A full grid can be run in private mode, behind a firewall, or it can be hypergrid-enabled to allow teleports in and out to other grids. Instructions on how to configure OpenSim in grid mode are here.
With every upgrade, the main release of OpenSim becomes more complete and functional. However, since it is a work in progress, the specific functionality you need might not be available. OpenSim addresses this issue by allowing grid operators to install third-party modules with additional functionality.
Modules can be used to create an in-world currency, to connect to corporate directories, to use a different voice server or physics engine, to integrate PayPal payments, and for many other purposes. There’s a long list of OpenSim modules on this page. You can get a PayPal module here. Instructions for creating your own modules are here.

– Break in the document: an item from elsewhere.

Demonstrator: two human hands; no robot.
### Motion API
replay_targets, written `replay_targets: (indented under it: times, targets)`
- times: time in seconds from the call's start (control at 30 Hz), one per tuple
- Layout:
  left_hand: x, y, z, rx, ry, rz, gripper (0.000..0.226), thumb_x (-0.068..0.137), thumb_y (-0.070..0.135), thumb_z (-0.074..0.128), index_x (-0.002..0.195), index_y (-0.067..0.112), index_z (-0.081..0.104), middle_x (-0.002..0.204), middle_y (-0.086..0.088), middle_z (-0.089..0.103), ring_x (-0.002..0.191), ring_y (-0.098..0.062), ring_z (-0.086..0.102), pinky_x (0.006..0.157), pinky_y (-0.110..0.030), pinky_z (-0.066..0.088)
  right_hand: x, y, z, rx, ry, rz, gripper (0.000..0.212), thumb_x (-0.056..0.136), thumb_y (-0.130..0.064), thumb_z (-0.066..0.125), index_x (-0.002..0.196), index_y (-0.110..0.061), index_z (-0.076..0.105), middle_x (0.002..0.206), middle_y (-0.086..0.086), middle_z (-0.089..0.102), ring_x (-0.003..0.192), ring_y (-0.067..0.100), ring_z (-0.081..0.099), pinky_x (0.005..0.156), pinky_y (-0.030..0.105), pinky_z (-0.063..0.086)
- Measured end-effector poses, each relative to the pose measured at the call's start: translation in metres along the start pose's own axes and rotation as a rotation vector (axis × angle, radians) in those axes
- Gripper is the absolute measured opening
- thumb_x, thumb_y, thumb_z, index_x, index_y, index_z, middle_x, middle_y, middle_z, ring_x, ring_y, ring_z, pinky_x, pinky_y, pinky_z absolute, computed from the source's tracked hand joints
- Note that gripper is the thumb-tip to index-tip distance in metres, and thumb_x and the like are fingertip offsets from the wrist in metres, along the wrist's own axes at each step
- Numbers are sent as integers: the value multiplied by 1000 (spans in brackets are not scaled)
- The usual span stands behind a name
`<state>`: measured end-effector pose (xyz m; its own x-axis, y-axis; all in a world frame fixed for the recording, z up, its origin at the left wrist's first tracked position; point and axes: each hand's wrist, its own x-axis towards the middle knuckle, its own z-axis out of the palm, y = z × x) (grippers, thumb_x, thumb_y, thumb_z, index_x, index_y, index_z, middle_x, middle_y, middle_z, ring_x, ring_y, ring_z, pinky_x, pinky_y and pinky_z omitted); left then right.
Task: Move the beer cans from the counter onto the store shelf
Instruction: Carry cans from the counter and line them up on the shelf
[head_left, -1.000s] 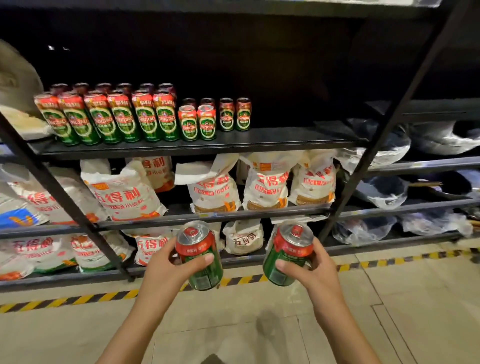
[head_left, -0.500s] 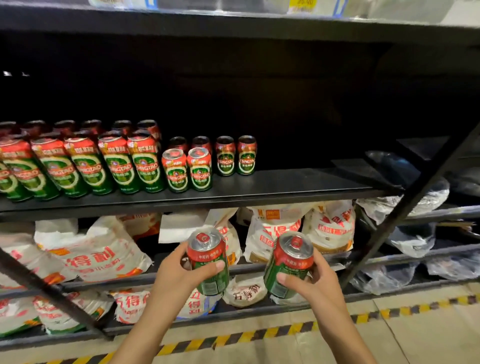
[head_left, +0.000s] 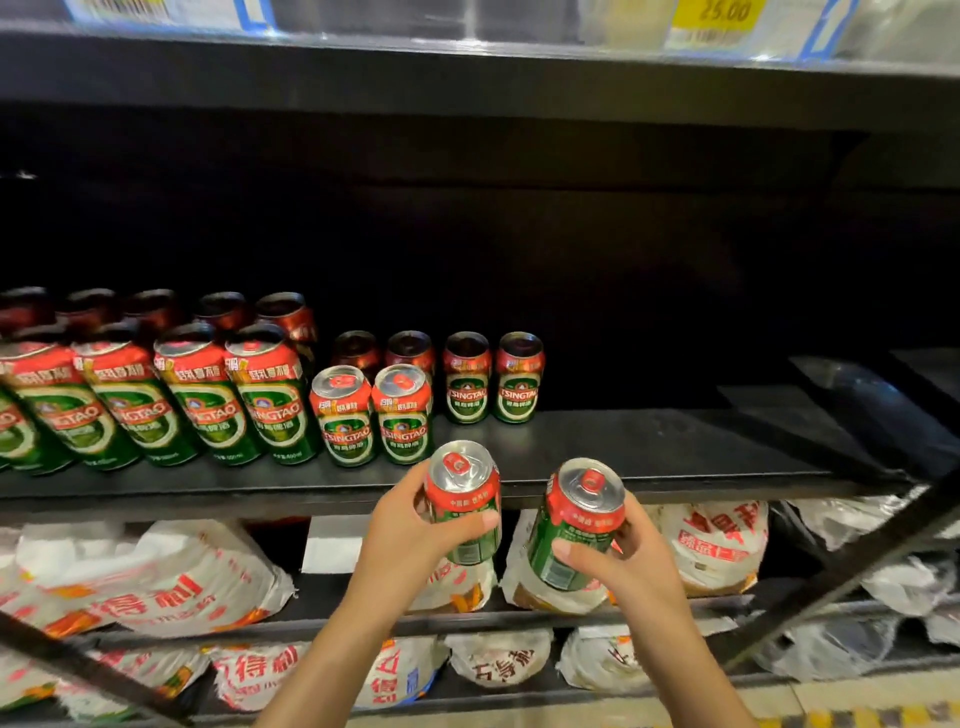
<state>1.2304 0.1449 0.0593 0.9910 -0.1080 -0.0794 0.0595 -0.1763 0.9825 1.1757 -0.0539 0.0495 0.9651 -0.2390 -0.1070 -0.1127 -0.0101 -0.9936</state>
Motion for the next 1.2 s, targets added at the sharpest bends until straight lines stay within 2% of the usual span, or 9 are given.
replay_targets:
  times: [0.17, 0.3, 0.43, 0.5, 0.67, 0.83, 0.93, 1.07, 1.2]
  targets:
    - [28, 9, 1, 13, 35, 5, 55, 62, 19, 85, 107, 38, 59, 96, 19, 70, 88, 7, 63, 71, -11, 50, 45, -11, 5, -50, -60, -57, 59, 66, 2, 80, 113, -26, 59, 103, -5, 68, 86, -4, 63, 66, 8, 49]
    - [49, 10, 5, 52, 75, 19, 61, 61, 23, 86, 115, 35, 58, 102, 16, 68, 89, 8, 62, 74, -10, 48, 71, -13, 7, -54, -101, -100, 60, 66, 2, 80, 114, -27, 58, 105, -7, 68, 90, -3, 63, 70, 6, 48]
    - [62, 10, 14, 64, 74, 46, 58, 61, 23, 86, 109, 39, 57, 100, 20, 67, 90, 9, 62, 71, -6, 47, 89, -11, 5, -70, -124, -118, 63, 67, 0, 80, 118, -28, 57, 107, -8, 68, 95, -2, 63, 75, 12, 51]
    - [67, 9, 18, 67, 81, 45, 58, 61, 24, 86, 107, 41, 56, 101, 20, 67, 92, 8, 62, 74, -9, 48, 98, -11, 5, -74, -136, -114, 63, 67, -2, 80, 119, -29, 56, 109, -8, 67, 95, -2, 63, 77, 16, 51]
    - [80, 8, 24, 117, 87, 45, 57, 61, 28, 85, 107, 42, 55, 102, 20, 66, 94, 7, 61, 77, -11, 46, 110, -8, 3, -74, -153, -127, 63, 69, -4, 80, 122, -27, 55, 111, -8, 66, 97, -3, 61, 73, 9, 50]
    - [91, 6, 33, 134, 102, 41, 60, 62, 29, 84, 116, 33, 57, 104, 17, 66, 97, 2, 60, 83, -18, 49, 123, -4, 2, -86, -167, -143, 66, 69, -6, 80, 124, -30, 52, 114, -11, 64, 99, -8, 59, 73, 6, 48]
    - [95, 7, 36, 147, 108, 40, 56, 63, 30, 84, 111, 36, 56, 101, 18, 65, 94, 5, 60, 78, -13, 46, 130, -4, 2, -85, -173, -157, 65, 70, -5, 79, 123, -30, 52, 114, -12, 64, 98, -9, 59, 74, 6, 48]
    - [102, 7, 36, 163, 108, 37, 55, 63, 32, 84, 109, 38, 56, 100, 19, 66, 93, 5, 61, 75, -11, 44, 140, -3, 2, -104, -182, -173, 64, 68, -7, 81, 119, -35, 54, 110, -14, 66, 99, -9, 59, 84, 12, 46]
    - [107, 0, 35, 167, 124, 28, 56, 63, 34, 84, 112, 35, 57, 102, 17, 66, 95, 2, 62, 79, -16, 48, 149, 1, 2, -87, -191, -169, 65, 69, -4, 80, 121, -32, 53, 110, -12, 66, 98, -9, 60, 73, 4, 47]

As always, you can log into the OpenSim Live Chat channel on IRC for additional help, or check in on the OpenSim Dev channel. You can’t read about how I set up my first full grid because I didn’t. I used a hosting provider to do it all for me, for a tiny extra fee.
I recommend Dreamland Metaverse for folks looking for fully-featured commercial grid setups — groups, voice, currency, land rentals, instant restarts of crashed regions, regular backups, upgrades, OAR and IAR exports and imports, and other functionality. You can use them to host your whole grid, or just get central grid services from them and host everything yourself. SimHost and Zetamex are two other well-known vendors who can set up a full grid. (Full list of vendors here.)
OpenSim in the cloud
Running OpenSim with a cloud-based hosting provider like Amazon EC2 involves all the difficulty of running OpenSim itself, plus the added complexity of dealing with the cloud service provider. Cloud-based hosting can save money when a sim is needed for only a short period of time, but can get pricey if a region is used a lot. Read about one such project at OpenSim-in-a-Box, by Dirk Krause. He also has a YouTube video up explaining the process here.